**Settings:**
Here are some settings that I put at the top of all my notes

In [1]:
#we may need some code in the ../python directory and/or matplotlib styles
import sys
sys.path.append('../python/')

#matplotlib for plotting
import matplotlib as mpl
from matplotlib import pyplot as plt
plt.style.use('../mplstyles/stylelib/standard.mplstyle')
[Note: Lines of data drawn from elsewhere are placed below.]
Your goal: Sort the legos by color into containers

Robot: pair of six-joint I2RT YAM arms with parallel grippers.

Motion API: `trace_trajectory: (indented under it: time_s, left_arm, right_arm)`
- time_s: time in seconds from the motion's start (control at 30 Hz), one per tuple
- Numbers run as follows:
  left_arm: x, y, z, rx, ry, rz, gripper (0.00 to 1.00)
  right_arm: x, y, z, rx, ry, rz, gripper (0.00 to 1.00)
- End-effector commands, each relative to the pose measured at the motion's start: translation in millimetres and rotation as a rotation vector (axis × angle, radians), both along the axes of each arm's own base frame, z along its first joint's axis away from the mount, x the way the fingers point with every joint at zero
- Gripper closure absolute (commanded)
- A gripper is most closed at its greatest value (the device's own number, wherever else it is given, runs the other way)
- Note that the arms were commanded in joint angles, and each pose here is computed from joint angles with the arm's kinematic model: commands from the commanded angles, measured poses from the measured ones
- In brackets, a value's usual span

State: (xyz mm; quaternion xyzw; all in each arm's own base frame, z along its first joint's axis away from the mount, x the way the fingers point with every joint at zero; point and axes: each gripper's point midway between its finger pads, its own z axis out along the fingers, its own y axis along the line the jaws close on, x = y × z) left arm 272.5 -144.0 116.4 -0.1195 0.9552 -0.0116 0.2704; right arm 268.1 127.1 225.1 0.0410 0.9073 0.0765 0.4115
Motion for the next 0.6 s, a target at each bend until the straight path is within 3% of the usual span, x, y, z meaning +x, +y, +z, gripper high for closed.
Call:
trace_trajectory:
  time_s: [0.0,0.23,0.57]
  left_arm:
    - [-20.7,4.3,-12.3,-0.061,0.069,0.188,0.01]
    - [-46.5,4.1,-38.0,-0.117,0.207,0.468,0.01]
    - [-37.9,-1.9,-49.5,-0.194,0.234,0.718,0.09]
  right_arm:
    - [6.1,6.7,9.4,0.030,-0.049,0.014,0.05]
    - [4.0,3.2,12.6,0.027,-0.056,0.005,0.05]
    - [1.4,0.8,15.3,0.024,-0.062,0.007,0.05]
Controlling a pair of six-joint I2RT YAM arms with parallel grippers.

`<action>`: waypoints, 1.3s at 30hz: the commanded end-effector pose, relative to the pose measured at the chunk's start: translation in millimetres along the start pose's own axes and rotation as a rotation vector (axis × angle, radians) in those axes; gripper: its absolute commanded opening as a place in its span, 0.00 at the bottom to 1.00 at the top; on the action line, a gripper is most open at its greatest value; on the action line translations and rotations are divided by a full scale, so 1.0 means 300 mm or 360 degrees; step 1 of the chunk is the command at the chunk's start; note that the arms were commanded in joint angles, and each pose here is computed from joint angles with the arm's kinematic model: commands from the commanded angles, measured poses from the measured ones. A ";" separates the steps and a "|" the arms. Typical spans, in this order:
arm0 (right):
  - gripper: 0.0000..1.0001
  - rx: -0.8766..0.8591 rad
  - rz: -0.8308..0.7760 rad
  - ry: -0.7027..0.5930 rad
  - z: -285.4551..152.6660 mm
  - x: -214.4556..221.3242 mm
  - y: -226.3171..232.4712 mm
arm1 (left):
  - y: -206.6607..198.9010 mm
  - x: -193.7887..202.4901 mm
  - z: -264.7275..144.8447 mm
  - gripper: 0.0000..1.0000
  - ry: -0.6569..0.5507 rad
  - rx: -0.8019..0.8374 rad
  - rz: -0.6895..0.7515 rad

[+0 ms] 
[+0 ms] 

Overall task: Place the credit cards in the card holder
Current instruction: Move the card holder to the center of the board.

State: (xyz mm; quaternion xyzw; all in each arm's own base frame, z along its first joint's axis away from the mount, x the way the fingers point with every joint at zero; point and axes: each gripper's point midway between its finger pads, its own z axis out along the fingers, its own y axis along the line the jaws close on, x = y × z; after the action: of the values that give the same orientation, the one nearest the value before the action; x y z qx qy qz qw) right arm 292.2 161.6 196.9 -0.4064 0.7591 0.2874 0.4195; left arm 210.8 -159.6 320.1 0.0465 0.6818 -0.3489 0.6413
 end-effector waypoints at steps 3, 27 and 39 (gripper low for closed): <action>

#other computational libraries
import numpy as np
import pandas as pd
import scipy
import scipy.constants as co
import scipy.stats as ss
import itertools
import pickle

Getting Pulses Using `pyRawIO` 
==============================

The SuperCDMS library `pyRawIO` allows us to read raw MIDAS DAQ files directly to get the raw pulses that our analysis RQs are based on. The library is hosted on the GitLab page for SuperCDMS [[GitLab:pyRawIO][GitLab:pyRawIO]]. The library `pyRawIO` depends on other libraries like `CDMSbats` and `ROOT`-- those are sometimes difficult to install so these instructions focus on using a `singularity` container [[Singularity][Singularity]] where all of that stuff is already pre-installed and all you need to run this is to install `singularity` and have the image files (which are maintained by SuperCDMS [[Singularity-Images][Singularity-Images]]). 

[GitLab:pyRawIO]: https://gitlab.com/supercdms/DataHandling/pyRawIO "GitLab:pyRawIO"
[Singularity]: https://docs.sylabs.io/guides/latest/user-guide/introduction.html "Singularity" 
[Singularity-Images]: https://confluence.slac.stanford.edu/display/CDMS/Using+Containerized+CDMS+Offline+Releases#UsingContainerizedCDMSOfflineReleases-WheretogettheSingularityimagesfrom? "SCDMS Singularity Image Registry"

Singularity
-----------

To begin using singularity you will probably have to install it, but test if you have it by typing `singularity --help` in the terminal; if that returns the help menu then you already have it! Singularity depends on go [[go][go]], so if you don't have it you will have to install that first. Install `singularity` and `go` according to the instructions in this repository [[example_scripts/singularity][sing-install]].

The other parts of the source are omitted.